■ Work instructions
Nothing but a verbatim copy of the data, minus the images, should be returned.

■ Dataset entries
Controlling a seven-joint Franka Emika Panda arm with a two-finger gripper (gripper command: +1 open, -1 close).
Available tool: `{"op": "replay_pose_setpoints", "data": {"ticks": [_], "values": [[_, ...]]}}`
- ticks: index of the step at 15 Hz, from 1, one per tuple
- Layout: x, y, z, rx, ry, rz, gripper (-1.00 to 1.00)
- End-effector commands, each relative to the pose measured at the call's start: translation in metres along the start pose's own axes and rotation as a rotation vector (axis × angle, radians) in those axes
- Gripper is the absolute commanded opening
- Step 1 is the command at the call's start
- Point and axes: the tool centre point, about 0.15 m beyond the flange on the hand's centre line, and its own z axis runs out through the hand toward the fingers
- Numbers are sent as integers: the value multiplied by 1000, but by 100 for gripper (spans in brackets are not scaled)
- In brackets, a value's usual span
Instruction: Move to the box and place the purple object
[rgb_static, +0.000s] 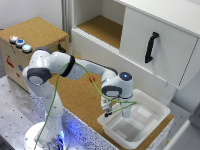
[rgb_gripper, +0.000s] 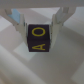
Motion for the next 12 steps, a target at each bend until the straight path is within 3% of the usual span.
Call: {"op": "replay_pose_setpoints", "data": {"ticks": [1, 2, 8, 12], "values": [[5, 10, 28, -2, -25, 22, -100], [2, 11, 26, -4, -16, 25, 100], [-15, -10, -29, 45, 89, -31, 100], [-37, -60, -84, 78, 138, -151, 100]]}}
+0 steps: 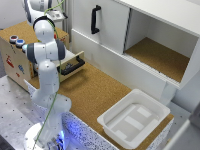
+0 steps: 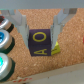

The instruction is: Store the purple object in the drawer

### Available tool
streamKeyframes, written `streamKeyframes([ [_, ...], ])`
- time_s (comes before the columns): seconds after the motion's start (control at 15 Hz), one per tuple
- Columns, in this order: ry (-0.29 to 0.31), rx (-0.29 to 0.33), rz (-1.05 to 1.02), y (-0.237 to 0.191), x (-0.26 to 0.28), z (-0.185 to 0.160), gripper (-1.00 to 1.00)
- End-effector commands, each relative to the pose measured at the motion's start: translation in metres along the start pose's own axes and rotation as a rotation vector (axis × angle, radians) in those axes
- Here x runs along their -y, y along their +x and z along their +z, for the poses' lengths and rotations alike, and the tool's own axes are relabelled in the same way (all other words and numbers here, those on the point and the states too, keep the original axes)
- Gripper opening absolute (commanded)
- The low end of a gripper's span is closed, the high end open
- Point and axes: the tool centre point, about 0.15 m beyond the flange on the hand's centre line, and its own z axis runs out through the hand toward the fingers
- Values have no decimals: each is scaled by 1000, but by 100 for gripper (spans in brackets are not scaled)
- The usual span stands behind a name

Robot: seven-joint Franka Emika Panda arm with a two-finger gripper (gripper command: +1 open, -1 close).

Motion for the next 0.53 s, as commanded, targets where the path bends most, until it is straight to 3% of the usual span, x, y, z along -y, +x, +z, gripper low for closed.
streamKeyframes([
  [0.0, -13, -96, -46, -63, 26, 22, -100],
  [0.2, -95, -57, -122, -101, 25, 44, -100],
  [0.33, -206, -26, -104, -127, 18, 67, -100],
  [0.47, -186, -25, -144, -154, 4, 83, -100],
])
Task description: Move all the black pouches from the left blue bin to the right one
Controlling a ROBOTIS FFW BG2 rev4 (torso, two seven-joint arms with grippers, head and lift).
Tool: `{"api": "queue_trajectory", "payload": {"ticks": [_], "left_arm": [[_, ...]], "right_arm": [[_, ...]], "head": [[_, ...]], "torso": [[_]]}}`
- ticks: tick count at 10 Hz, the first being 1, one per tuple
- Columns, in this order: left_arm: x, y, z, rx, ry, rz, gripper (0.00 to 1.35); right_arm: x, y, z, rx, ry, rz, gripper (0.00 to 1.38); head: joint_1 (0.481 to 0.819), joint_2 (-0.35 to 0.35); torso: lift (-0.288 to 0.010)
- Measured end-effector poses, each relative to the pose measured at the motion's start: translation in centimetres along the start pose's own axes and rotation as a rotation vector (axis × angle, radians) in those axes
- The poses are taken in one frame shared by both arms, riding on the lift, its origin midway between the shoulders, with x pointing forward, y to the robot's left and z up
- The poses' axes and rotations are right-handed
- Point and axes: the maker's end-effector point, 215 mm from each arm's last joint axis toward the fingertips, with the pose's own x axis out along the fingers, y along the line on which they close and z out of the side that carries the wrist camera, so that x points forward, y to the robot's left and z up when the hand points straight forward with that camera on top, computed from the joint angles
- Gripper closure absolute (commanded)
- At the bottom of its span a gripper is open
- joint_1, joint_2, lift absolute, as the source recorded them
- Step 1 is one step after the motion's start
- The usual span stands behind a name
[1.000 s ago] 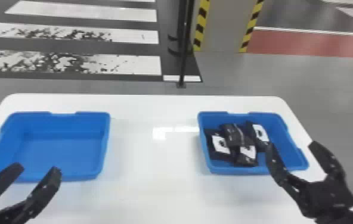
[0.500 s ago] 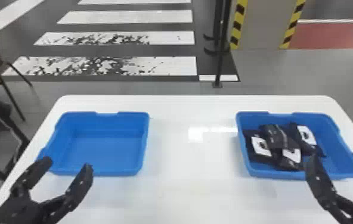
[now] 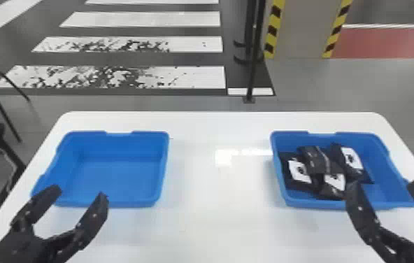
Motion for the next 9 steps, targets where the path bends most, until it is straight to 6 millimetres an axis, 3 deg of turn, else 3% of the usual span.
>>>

■ Task solution
Controlling a seven-joint Franka Emika Panda arm with a two-finger gripper (gripper command: +1 open, -1 close).
Available tool: `{"op": "replay_pose_setpoints", "data": {"ticks": [_], "values": [[_, ...]]}}`
- ticks: index of the step at 15 Hz, from 1, one per tuple
- Layout: x, y, z, rx, ry, rz, gripper (-1.00 to 1.00)
- End-effector commands, each relative to the pose measured at the call's start: translation in metres along the start pose's own axes and rotation as a rotation vector (axis × angle, radians) in those axes
- Gripper is the absolute commanded opening
- Step 1 is the command at the call's start
- Point and axes: the tool centre point, about 0.15 m beyond the flange on the hand's centre line, and its own z axis runs out through the hand toward the fingers
- Numbers are sent as integers: the value multiplied by 1000, but by 100 for gripper (spans in brackets are not scaled)
- In brackets, a value's usual span
Instruction: Move to the box and place the purple object
[rgb_static, +0.000s] 
[rgb_gripper, +0.000s] 
Motion for the next 12 steps, a target at each bend until the straight path is within 3% of the usual span.
Call: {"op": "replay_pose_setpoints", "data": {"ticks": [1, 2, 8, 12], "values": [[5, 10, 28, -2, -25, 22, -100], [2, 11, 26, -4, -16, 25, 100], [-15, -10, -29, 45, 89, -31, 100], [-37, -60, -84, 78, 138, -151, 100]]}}
+0 steps: 
+0 steps: 

The instruction is: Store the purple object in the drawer

### Available tool
streamKeyframes, written `streamKeyframes([ [_, ...], ])`
- time_s (comes before the columns): seconds after the motion's start (control at 15 Hz), one per tuple
- Columns, in this order: ry (-0.29 to 0.31), rx (-0.29 to 0.33), rz (-1.05 to 1.02), y (-0.237 to 0.191), x (-0.26 to 0.28), z (-0.185 to 0.160), gripper (-1.00 to 1.00)
- End-effector commands, each relative to the pose measured at the motion's start: translation in metres along the start pose's own axes and rotation as a rotation vector (axis × angle, radians) in those axes
- Here x runs along their -y, y along their +x and z along their +z, for the poses' lengths and rotations alike, and the tool's own axes are relabelled in the same way (all other words and numbers here, those on the point and the states too, keep the original axes)
- Gripper opening absolute (commanded)
- The low end of a gripper's span is closed, the high end open
- Point and axes: the tool centre point, about 0.15 m beyond the flange on the hand's centre line, and its own z axis runs out through the hand toward the fingers
- Values have no decimals: each is scaled by 1000, but by 100 for gripper (spans in brackets are not scaled)
- The usual span stands behind a name

Robot: seven-joint Franka Emika Panda arm with a two-finger gripper (gripper command: +1 open, -1 close).

Motion for the next 0.53 s, as commanded, targets where the path bends most, until it is straight to 3% of the usual span, x, y, z along -y, +x, +z, gripper low for closed.
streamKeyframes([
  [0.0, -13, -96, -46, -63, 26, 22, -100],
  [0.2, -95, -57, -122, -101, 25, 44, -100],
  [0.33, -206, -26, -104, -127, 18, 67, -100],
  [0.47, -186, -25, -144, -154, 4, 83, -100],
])
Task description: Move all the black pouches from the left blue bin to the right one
Controlling a ROBOTIS FFW BG2 rev4 (torso, two seven-joint arms with grippers, head and lift).
Tool: `{"api": "queue_trajectory", "payload": {"ticks": [_], "left_arm": [[_, ...]], "right_arm": [[_, ...]], "head": [[_, ...]], "torso": [[_]]}}`
- ticks: tick count at 10 Hz, the first being 1, one per tuple
- Columns, in this order: left_arm: x, y, z, rx, ry, rz, gripper (0.00 to 1.35); right_arm: x, y, z, rx, ry, rz, gripper (0.00 to 1.38); head: joint_1 (0.481 to 0.819), joint_2 (-0.35 to 0.35); torso: lift (-0.288 to 0.010)
- Measured end-effector poses, each relative to the pose measured at the motion's start: translation in centimetres along the start pose's own axes and rotation as a rotation vector (axis × angle, radians) in those axes
- The poses are taken in one frame shared by both arms, riding on the lift, its origin midway between the shoulders, with x pointing forward, y to the robot's left and z up
- The poses' axes and rotations are right-handed
- Point and axes: the maker's end-effector point, 215 mm from each arm's last joint axis toward the fingertips, with the pose's own x axis out along the fingers, y along the line on which they close and z out of the side that carries the wrist camera, so that x points forward, y to the robot's left and z up when the hand points straight forward with that camera on top, computed from the joint angles
- Gripper closure absolute (commanded)
- At the bottom of its span a gripper is open
- joint_1, joint_2, lift absolute, as the source recorded them
- Step 1 is one step after the motion's start
- The usual span stands behind a name
[1.000 s ago] 
[0.500 s ago] 
[now] 
Motion for the next 9 steps, targets where the path bends most, until it is straight to 6 millimetres an axis, 3 deg of turn, else 3% of the usual span.
>>>

What came before is the finished answer.